Cardiac Failure in the Dog as a Consequence of Exogenous Hyperthyroidism

Abstract
Thirty dogs were made hyperthyroid by feeding them 1 g/kg USP thyroid powder or injecting 1.2 mg/kg of 1-thyroxine/day. Seven of the 30 dogs used had surgically induced mild valvular lesions of the right heart to determine whether preexistent organic disease was a requisite to the induction of failure in hyperthyroidism. At 2 to 27 months the animals were subjected to cardiac catheterization for measurement of cardiac work and metabolism in vivo. The animals were then killed and the levels of the high energy phosphate compounds creatine phosphate (CP) and the adenine nucleotides (ATP+ADP) in the heart were measured as an index of the net efficiency of the processes of oxidative phosphorylation. By hemodynamic or histopathologic criteria, 13 dogs showed signs of failure, only 3 of which had preexistent valvular lesions. The failure was not accompanied by a decreased efficiency of oxidative phosphorylation. Net levels of CP and ATP + ADP in the myocardium were normal.
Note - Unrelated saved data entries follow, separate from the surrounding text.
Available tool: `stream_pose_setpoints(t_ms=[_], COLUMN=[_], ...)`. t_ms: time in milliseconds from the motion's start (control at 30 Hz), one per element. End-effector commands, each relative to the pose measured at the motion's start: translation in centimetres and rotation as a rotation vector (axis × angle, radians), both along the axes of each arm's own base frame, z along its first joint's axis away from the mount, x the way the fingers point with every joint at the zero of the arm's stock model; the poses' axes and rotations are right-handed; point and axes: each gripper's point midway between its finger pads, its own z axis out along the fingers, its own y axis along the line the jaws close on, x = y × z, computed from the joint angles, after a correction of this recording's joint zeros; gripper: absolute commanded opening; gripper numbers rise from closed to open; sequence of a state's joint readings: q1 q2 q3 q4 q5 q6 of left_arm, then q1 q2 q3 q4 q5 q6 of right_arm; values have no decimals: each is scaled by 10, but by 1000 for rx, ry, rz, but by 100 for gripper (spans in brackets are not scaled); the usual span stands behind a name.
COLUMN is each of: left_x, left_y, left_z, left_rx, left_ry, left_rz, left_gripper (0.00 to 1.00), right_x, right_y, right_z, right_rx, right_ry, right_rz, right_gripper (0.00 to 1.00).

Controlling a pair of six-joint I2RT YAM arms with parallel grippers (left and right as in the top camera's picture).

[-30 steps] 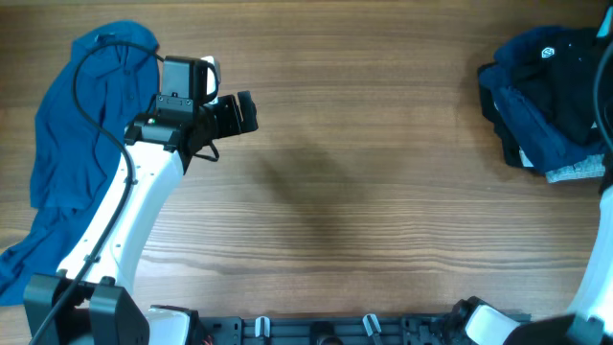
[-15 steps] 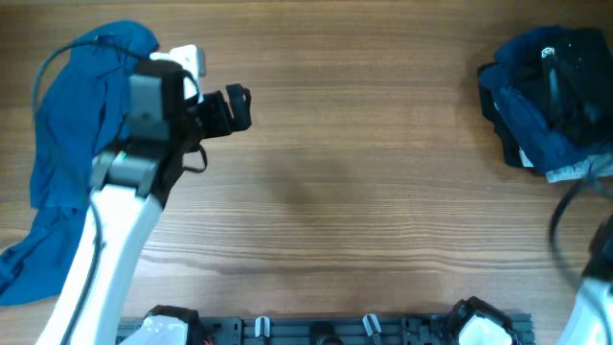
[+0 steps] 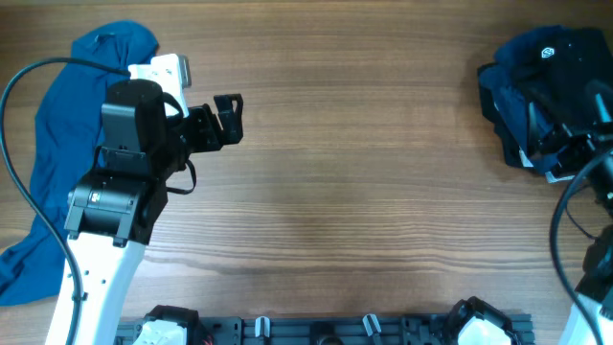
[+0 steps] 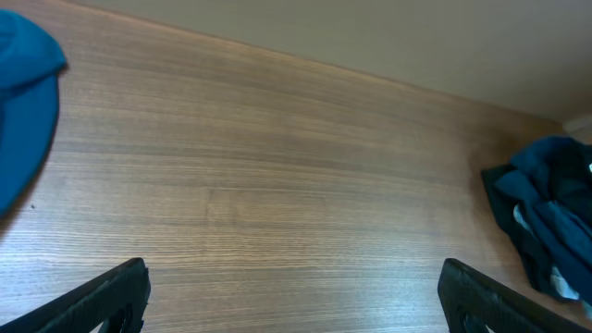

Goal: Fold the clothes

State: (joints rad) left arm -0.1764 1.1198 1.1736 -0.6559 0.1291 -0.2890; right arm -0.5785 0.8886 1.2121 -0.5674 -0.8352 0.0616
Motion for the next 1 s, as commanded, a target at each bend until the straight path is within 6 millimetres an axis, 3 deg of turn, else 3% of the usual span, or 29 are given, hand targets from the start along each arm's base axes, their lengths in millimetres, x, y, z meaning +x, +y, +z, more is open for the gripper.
stream_pose_setpoints(t_ms=[0,133,267,400,567,700,800,967], left_x=[-9,-28,-33,-38,-13,1,-9,-47], left_y=[-16,-54,-52,-30,18,31,36,44], left_z=[7,14,8,-11,3,24,20,-26], left_rx=[-48,-187,-185,-125,86,167,135,104], left_ry=[-11,14,48,125,-26,-260,-363,-465], left_rz=[-99,-307,-301,-200,16,36,38,30], left_gripper=[100,100,100,100,100,100,100,100], right_x=[9,28,46,67,88,99,104,107], right_y=[-6,-18,-30,-43,-57,-65,-68,-70], right_z=[-23,-52,-79,-116,-169,-212,-236,-263], right_rx=[50,116,169,235,325,392,430,468], right_ry=[92,195,276,379,516,620,677,737], right_rz=[-3,-3,-2,-2,-2,-2,-2,-2], right_gripper=[100,100,100,100,100,100,100,100])
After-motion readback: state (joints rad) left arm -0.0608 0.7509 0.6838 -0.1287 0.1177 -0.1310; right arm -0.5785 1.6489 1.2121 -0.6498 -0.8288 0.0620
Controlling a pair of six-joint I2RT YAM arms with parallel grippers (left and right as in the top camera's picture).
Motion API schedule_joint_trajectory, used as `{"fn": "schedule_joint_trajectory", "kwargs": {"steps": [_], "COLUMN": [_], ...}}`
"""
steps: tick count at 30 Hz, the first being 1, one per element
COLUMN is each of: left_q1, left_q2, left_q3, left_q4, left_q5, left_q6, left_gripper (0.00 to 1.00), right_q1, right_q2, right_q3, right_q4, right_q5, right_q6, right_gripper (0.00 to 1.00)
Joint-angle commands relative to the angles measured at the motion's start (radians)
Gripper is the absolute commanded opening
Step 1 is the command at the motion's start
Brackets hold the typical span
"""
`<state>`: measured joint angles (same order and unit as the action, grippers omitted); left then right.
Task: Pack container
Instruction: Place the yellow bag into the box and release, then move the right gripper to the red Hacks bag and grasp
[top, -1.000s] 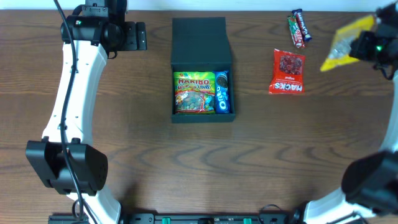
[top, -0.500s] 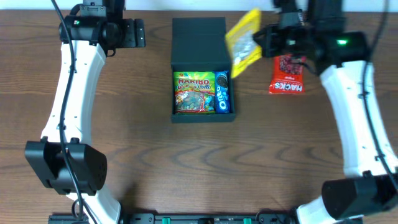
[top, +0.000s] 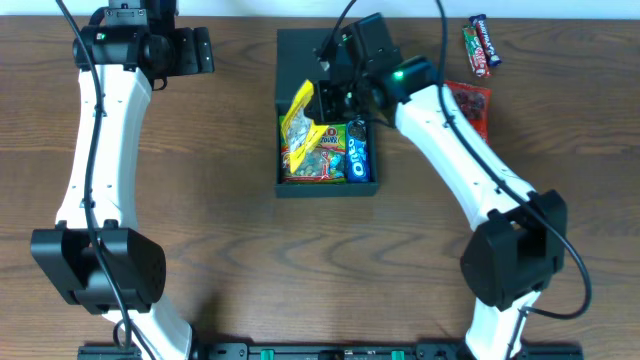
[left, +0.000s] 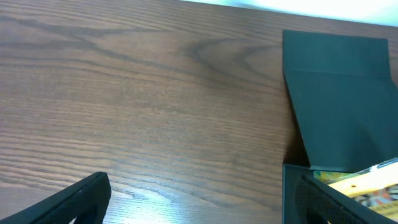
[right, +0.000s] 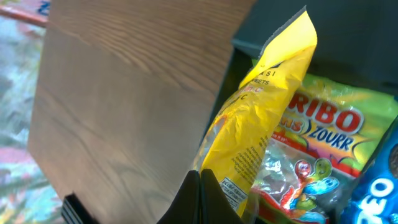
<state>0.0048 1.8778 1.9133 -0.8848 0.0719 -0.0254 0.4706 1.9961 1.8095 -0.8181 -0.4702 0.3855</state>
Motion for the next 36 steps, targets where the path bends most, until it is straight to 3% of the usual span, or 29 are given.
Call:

Preliminary studies with sarcosomes isolated from 5 animals also revealed normal P/O ratios in 3 dogs with and in 2 without signs of cardiac failure. Liver mitochondria isolated from these same 5 animals all demonstrated decreased P/O ratios. Decreased myocardial extractions of both glucose and pyruvate occurred with failure, suggesting some degree of myocardial hypoxia with increased intracellular glycolysis. Areas of relative hypoxia may exist in a hypertrophied myocardium of the hyperthyroid animal.